La carta fue dejada a 6 kilómetros del lugar del último ataque y a 12 kilómetros de la entrada al establecimiento de Osvaldo Domínguez Dibb, situada a la altura del kilómetro 385 de la Ruta III.
Entre otras cosas, la misiva dice textualmente que “la masacre en Curuguaty-Campos Morumbi no quedará impune, el ejército de los pobres, el Ejército del Pueblo Paraguayo, vengará la muerte de los valientes campesinos que en muestra de valor y heroísmo se enfrentaron en forma muy desigual con las fuerzas represivas”.
En otro punto, se refieren a la prensa como que “mal intencionadamente presentó la masacre de los campesinos de Curuguaty en forma invertida: como criminales a los campesinos que luchan por un pedazo de tierra, y como víctimas a los policías que no se fueron con las manos vacías, estaban armados hasta los dientes para defender los intereses de los ricos, traicionando de esta forma a su clase, ya que la mayoría de los policías provienen de familias humildes”.
Radio Ñandutí
Otro supuesto comunicado del EPP fue divulgado ayer a través de la bandeja de mensajes de Humberto Rubin, en la página web de Radio Ñandutí, y enviado desde el correo alejandrozarate726@yahoo.com.es.

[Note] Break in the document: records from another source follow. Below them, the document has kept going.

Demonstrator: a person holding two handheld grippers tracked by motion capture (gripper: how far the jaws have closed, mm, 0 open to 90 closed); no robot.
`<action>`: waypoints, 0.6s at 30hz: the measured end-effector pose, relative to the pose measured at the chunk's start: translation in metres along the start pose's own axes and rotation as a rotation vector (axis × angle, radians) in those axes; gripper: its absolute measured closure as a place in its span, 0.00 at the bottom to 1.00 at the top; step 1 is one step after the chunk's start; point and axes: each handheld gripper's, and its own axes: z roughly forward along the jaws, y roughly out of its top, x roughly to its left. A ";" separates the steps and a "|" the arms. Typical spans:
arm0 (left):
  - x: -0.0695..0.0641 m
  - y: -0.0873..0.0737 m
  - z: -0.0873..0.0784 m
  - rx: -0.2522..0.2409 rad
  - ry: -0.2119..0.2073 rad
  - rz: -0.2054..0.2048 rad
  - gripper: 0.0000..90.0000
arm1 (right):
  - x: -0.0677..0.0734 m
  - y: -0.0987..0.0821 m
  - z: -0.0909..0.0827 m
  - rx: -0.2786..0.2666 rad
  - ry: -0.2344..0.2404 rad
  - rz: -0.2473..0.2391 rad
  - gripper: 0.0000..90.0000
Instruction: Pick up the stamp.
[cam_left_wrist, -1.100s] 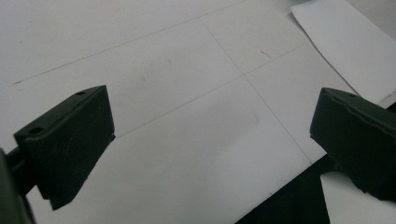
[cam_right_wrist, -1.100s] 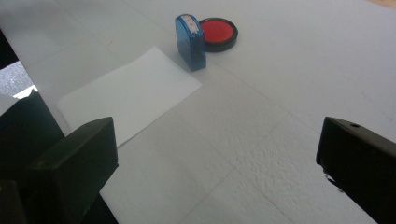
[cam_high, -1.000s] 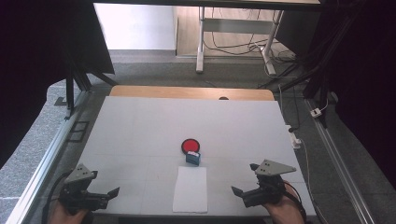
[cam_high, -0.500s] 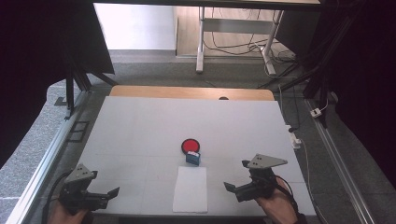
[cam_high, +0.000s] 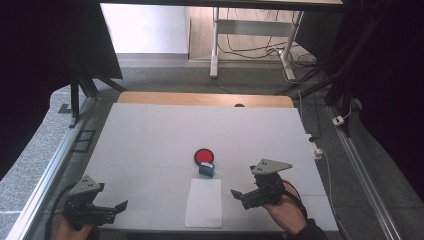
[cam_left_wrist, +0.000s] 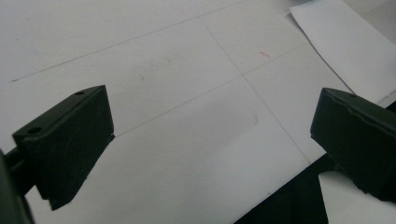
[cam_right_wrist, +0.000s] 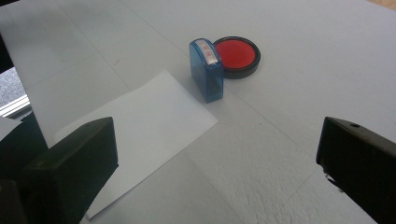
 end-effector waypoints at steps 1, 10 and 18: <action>0.000 0.000 0.000 0.000 -0.001 -0.002 0.00 | -0.001 0.001 0.002 0.002 0.002 0.004 0.00; 0.000 0.000 0.000 0.000 -0.003 -0.002 0.00 | -0.002 0.008 0.017 0.015 0.010 0.004 0.00; 0.000 0.000 0.000 0.000 -0.004 -0.004 0.00 | -0.001 0.016 0.030 0.035 0.017 -0.030 0.00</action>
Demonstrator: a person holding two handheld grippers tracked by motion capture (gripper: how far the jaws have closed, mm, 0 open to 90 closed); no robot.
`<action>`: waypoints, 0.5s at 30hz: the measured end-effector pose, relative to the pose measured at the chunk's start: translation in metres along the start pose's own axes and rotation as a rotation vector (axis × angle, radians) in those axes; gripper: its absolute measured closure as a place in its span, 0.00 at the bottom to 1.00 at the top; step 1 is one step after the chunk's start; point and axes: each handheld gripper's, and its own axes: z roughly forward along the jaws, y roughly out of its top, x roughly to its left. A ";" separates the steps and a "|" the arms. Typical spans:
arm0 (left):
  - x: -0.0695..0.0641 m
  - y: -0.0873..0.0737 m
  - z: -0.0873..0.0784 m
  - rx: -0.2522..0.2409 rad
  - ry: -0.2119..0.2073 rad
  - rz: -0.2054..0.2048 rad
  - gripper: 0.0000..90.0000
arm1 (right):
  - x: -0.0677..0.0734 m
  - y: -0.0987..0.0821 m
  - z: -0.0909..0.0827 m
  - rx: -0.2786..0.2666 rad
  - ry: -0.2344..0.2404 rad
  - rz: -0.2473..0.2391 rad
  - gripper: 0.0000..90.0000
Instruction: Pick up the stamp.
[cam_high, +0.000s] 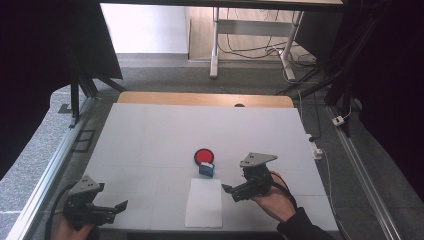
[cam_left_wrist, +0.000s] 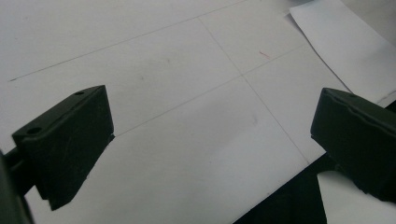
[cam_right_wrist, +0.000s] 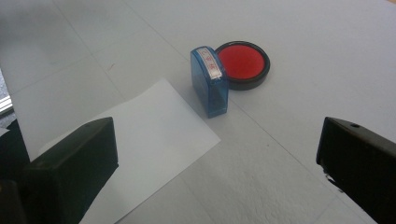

Entre otras cosas, dice que “lo que sucedió el viernes 22 de junio (la destitución de Fernando Lugo y asunción de Federico Franco) se puede denominar un robo de guante blanco, uno robó a su aliado, ganó a pulseada con mayoría parlamentaria y expulsó a quienes ahora gritan traición”.
También reivindica la lucha de los “heroicos campesinos” fallecidos en el enfrentamiento con policías en Curuguaty y rechaza la existencia de infiltrados entre los “sintierras” que protagonizaron la peor matanza en la historia del país.